= Ammoglyph =

An ammoglyph ("ammos" being Greek for "sand", and "glyph" being Greek for a carving, image or symbol) is a name given to fossilized art works created by early humans. They are a special kind of aeolianites. This term was coined by Charles William Helm, lead researcher in the excavation of these fossilized pieces and is a relatively new discovery within the 2019 year.

Deliberate sand impression have been discovered made in former sand dunes and beach deposits that have now been fossilized into rock and re exposed through the process of erosion. They were first noticed in coasts in the region of South Africa, an area rich in early rock art. They are dated to the Middle-Late Pleistocene, approximately 158,000 to 70,000 years ago. The sand impressions are theorized to have shown indications of foraging or development of symbols and patterns as a means of communication or art. Such patterns that have been discovered include repetitive figures in the shapes of circles and stylistic techniques that display lines in zig-zags, parallel lines, and cross-hatches. Similar rock markings in the site provide evidence to the theory that the ammoglyphs were also made by humans. Aside from sand impressions, South Africa's coast has also been home to well-preserved archives that indicate evidence of early life, such as rock engravings and jewelry.

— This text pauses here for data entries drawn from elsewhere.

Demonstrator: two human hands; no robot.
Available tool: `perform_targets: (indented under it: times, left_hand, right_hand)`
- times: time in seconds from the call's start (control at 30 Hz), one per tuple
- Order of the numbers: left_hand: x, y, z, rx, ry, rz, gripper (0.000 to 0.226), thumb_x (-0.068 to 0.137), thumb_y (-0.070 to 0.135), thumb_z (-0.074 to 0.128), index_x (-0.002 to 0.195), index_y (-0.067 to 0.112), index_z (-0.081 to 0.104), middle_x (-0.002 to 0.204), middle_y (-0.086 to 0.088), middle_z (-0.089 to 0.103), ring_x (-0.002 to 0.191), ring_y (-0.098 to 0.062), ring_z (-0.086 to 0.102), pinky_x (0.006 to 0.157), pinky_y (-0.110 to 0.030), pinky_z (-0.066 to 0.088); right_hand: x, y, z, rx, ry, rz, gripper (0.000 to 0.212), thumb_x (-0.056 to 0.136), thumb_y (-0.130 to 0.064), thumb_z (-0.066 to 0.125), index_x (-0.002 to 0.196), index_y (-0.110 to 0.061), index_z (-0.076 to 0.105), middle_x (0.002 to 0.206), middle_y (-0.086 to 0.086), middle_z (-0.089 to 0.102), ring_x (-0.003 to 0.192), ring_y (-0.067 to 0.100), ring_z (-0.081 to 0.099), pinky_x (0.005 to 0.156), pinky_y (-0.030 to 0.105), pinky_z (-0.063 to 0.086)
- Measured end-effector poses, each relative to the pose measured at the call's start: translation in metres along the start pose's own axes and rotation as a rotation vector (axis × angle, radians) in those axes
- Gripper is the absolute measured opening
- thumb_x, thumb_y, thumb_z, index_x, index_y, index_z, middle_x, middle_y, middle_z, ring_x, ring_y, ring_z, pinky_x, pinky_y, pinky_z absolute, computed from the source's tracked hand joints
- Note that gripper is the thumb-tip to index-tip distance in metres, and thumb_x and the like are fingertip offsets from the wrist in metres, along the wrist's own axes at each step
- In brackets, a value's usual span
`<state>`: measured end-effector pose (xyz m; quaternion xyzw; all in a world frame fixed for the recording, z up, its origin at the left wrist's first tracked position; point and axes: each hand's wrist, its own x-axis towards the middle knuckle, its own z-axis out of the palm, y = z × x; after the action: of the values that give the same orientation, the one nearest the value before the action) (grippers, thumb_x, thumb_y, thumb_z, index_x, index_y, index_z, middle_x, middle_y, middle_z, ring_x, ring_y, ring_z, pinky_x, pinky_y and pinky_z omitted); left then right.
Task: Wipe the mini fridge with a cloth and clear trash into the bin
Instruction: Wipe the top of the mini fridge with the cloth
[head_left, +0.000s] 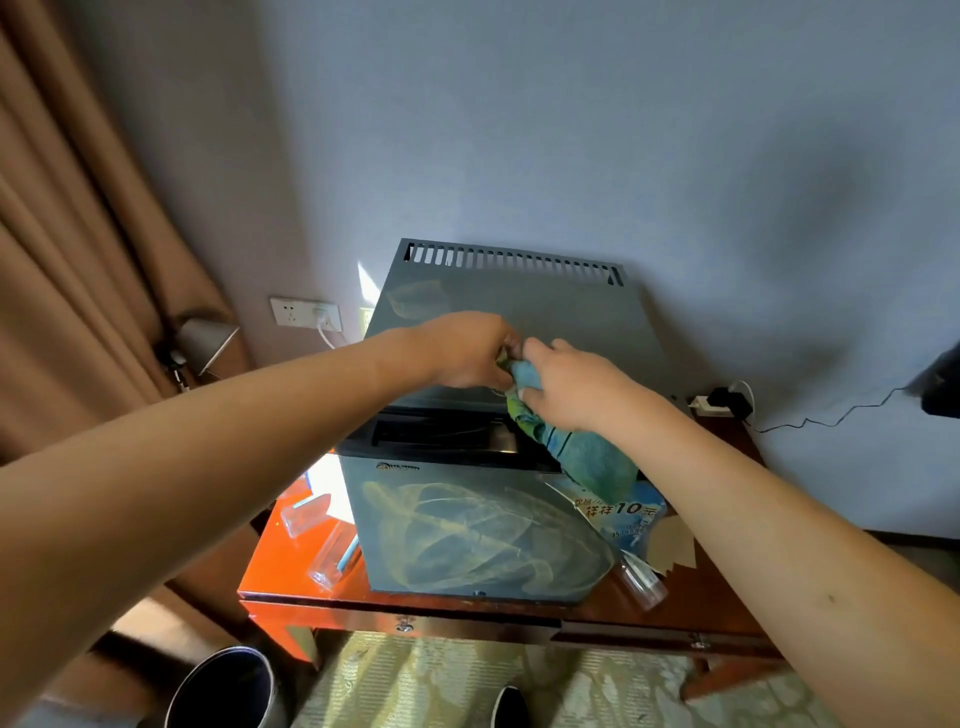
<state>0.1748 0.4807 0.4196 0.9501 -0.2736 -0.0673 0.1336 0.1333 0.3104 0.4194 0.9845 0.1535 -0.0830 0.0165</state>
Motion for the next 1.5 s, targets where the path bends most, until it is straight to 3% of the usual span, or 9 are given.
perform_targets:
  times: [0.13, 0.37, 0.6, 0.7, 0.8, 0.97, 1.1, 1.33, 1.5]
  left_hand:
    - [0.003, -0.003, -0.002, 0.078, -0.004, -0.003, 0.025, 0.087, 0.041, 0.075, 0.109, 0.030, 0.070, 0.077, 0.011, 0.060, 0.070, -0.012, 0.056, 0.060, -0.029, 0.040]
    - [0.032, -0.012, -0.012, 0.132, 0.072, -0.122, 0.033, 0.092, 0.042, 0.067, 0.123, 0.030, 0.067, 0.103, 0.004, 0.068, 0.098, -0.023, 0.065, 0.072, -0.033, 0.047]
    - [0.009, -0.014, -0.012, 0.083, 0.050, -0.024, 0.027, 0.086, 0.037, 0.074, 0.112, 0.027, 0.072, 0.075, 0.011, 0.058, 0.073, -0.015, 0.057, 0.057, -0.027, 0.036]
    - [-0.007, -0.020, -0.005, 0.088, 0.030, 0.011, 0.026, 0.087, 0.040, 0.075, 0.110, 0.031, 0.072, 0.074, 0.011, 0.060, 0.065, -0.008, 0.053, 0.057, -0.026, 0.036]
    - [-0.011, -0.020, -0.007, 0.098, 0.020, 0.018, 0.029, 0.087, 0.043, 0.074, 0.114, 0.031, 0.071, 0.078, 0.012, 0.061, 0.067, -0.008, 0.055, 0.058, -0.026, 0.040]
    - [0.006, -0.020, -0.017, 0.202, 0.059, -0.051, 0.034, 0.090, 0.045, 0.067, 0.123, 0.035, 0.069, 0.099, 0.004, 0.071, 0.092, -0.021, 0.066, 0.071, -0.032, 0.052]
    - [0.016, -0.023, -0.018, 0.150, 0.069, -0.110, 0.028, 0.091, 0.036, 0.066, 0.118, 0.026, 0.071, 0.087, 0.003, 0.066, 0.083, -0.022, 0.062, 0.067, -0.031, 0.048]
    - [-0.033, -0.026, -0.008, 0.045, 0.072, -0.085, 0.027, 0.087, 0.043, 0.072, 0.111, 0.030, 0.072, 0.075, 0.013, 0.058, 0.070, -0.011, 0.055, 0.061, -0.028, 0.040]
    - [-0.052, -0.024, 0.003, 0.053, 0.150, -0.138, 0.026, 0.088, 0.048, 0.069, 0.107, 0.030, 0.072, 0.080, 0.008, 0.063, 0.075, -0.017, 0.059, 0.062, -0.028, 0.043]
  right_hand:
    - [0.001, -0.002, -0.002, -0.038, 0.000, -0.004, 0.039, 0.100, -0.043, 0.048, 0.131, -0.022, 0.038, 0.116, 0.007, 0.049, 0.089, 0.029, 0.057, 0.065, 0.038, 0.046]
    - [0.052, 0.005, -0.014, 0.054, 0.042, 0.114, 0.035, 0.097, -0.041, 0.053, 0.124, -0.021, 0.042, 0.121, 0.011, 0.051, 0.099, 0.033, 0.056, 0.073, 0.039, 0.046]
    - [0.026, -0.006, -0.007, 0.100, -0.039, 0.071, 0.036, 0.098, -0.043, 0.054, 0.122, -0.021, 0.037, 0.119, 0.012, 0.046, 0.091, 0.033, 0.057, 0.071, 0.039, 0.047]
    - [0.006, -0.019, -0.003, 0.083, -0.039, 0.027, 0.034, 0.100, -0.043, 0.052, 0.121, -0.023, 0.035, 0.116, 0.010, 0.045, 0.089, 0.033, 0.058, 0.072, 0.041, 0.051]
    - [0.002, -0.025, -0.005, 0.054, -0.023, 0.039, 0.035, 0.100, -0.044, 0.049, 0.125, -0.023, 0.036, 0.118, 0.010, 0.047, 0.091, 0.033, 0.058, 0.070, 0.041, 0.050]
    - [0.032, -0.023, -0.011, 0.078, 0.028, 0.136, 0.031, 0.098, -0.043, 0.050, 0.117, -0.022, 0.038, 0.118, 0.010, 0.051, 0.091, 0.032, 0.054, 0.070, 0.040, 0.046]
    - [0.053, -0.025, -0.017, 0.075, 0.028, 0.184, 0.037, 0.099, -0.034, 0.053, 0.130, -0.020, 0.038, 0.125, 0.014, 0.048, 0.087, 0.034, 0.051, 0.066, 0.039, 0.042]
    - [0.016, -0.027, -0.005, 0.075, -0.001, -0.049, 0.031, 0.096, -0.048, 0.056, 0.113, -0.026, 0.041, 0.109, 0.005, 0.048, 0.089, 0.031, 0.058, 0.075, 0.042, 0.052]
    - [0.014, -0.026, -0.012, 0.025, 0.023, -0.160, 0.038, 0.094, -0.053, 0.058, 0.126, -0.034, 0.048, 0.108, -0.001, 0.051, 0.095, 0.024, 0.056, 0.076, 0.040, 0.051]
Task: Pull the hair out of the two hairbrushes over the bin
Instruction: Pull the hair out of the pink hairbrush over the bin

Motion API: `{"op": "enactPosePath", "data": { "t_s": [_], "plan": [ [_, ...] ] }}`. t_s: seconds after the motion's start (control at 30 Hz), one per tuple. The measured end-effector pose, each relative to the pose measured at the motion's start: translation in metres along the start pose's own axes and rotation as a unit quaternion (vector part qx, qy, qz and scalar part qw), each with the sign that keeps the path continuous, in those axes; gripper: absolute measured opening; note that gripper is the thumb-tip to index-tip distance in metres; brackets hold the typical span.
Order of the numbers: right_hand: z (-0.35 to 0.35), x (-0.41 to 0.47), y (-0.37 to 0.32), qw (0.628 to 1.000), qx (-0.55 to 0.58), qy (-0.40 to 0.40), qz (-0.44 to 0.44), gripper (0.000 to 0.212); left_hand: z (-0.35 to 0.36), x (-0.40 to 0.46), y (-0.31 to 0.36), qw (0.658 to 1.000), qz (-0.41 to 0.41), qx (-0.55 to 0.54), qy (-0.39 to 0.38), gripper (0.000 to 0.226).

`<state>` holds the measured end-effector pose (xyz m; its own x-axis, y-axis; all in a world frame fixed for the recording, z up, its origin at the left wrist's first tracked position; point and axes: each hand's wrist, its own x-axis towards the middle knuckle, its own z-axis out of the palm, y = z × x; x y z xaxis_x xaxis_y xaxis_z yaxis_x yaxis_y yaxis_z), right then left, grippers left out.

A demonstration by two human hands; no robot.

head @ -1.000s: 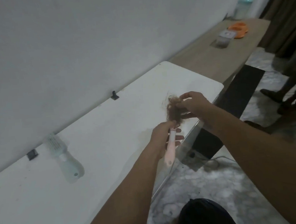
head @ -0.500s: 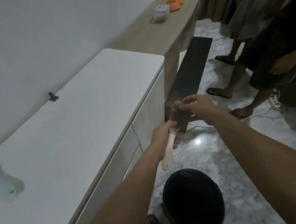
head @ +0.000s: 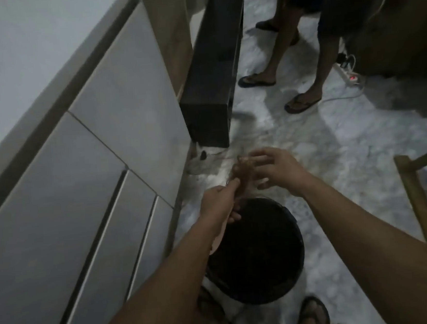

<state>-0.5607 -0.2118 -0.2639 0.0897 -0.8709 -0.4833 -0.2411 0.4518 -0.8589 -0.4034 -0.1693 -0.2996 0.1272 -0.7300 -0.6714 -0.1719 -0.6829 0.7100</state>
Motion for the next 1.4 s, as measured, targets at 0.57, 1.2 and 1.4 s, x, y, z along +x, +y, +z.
{"op": "enactPosePath", "data": {
  "t_s": [0.57,1.2,1.4],
  "plan": [
    [0.04,-0.015,0.163,0.997,-0.004,0.056,-0.058,0.024,0.017,0.038,-0.121,0.993,0.005,0.047,-0.106,0.044],
    [0.04,0.054,0.178,0.928,-0.346,0.008,-0.137,0.023,-0.014,0.112,-0.123,0.959,0.053,0.252,-0.117,0.05],
    [0.025,0.059,0.175,0.941,-0.293,0.137,-0.098,0.009,-0.013,0.115,-0.116,0.955,0.056,0.262,-0.126,0.049]
  ]
}}
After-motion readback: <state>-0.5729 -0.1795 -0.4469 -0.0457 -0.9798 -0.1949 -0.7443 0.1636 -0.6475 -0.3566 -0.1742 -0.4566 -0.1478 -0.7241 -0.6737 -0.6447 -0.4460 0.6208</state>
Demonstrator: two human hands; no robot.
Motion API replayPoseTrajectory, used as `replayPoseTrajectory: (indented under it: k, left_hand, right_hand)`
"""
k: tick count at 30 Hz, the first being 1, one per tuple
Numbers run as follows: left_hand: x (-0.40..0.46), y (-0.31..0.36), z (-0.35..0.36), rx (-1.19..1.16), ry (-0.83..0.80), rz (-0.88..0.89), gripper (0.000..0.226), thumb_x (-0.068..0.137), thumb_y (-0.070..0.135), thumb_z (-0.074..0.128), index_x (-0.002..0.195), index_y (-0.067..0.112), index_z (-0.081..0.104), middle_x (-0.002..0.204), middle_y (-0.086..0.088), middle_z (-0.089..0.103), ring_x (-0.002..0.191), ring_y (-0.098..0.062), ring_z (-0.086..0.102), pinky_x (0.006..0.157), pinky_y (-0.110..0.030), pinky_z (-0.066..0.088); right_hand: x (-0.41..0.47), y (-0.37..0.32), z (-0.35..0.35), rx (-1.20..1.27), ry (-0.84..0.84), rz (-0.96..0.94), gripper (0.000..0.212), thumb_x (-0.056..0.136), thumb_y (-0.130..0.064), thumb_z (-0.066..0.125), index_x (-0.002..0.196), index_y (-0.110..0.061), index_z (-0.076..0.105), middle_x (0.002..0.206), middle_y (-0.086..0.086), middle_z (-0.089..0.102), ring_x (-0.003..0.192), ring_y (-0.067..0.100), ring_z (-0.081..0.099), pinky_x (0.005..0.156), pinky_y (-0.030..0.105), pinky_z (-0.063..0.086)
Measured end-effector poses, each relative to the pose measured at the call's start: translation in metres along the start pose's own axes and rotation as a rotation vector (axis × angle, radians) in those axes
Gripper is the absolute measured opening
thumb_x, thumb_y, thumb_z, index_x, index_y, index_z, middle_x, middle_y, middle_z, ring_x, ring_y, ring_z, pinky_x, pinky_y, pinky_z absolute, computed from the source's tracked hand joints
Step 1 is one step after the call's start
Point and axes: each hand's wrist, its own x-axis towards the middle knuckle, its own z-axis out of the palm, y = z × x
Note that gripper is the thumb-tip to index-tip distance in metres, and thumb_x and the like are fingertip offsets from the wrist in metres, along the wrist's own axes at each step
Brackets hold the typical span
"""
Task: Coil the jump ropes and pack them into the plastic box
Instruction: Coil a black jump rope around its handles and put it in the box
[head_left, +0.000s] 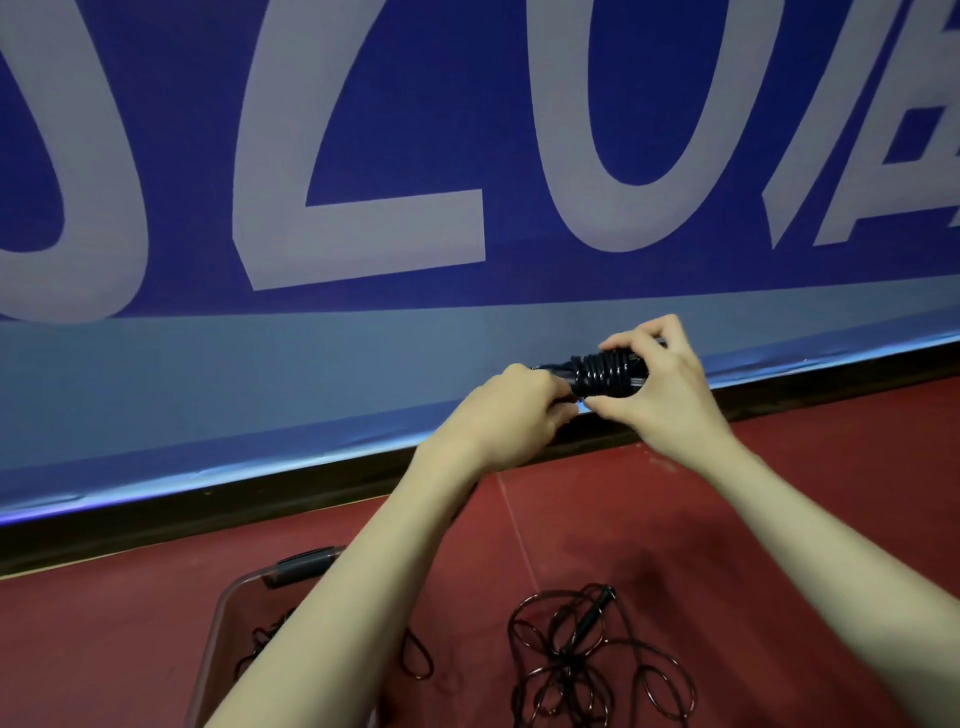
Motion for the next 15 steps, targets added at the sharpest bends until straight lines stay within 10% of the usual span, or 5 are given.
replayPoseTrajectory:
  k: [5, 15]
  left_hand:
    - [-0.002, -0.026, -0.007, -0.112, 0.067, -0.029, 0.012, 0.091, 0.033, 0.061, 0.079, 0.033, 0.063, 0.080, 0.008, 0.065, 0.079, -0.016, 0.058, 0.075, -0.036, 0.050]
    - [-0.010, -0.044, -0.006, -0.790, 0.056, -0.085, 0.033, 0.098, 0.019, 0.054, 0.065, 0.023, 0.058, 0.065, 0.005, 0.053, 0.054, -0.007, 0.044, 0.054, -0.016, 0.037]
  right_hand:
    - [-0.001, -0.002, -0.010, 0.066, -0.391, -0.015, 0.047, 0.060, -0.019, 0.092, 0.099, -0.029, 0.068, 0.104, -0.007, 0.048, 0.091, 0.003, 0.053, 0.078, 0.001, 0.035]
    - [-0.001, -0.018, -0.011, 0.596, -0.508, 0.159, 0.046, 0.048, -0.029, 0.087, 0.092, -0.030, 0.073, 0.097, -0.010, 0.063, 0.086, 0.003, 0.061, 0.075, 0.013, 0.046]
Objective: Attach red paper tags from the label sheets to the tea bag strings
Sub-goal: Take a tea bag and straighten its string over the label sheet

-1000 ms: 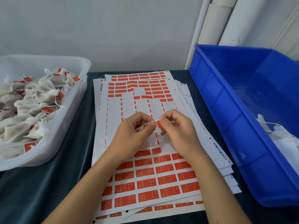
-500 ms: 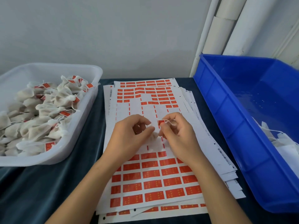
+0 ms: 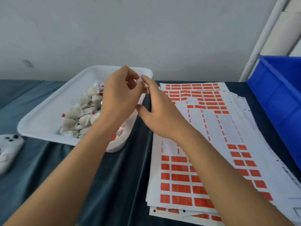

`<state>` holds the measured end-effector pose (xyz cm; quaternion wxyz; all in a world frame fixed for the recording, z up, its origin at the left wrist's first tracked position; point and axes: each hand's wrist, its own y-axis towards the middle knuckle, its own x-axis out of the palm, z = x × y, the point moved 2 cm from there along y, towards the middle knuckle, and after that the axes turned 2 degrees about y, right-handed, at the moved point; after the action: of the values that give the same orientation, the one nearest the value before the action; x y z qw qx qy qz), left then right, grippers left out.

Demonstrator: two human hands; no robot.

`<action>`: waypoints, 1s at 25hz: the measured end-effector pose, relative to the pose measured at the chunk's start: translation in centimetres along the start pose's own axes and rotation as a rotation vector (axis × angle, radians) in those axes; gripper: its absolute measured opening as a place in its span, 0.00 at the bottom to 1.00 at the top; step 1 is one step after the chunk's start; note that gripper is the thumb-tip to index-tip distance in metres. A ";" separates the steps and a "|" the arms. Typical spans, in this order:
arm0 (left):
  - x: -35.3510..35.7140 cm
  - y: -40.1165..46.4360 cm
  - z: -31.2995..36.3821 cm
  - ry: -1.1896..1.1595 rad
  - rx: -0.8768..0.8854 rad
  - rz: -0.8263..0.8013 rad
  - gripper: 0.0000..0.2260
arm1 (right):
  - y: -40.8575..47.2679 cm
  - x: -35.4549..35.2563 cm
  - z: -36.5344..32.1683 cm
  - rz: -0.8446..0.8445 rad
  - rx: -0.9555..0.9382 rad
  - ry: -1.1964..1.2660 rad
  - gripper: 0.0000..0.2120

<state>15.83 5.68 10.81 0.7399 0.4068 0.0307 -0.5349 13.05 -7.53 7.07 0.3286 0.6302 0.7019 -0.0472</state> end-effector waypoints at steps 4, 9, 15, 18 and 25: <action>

== Fossilization Process ==
The multi-step process that allowed for the preservation of the sand impressions included multiple layers of sediment drying and hardening before it could be impacted by wind erosion or water. Engravings or prints were usually left on wet sand, and eventually covered by dry sediment and left untouched. As more sediment piles onto the imprints or engravings, over time, it becomes compressed and hardens into a rock-like substance. The natural process protects the impressions and allows them to remain preserved as fossils over time.

== Discovered Ammoglyphs ==
The most prominent fossil currently being analyzed is a "circular feature with a central depression," which also contains apparent knee prints aside the piece of rock that is engraved. To create this circular engraving, it is assumed that the materials used were similar to that of a compass today. While using a forked stick, the engraver held the stick in the middle and fully created the circle, which also serves as an explanation for the slight discontinuity of the connecting ends of the shape.

An additional piece of evidence currently being considered as an ammoglyph is a rock fragment containing multiple levels of symmetry. Although symmetry does not frequently imply man-made etchings and engravings, the several levels within this one piece of rock insinuates human effects on the rock. On this stingray-shaped rock, the symmetrical shape and intersecting cross-etchings accompanied by additional lines and round piercings further supports the ideology that this rock had been etched by humans.

== Challenges to Developing Research ==
Due to the upcoming prevalence of this research, a couple challenges have arisen to understanding and interpreting the cruciality of each ammoglyph discovered. Primarily, due to the nature of such indentations found within each fossil (i.e. patterns, lines, and grooves), researchers have found it increasingly difficult to identify whether the indentations were created by man or due to natural causes. When this issue arises, researchers and archaeologists alike are searching for what Helm refers to as a "hominin signature" within the patterns they found.

In addition to the issue of distinguishing man-made etchings from natural markings, the rock surfaces on the beach where these fossils were found have also potentially been utilized for modern graffiti locations. Therefore, there is not only an arising issue of distinguishing man-made from natural impressions, but also modern and "ancient anthropogenic origin." From such graffiti, it may be simple to distinguish hearts and other recently popular symbols, but the markings of more abstract forms become increasingly convoluted with those of ancient origin.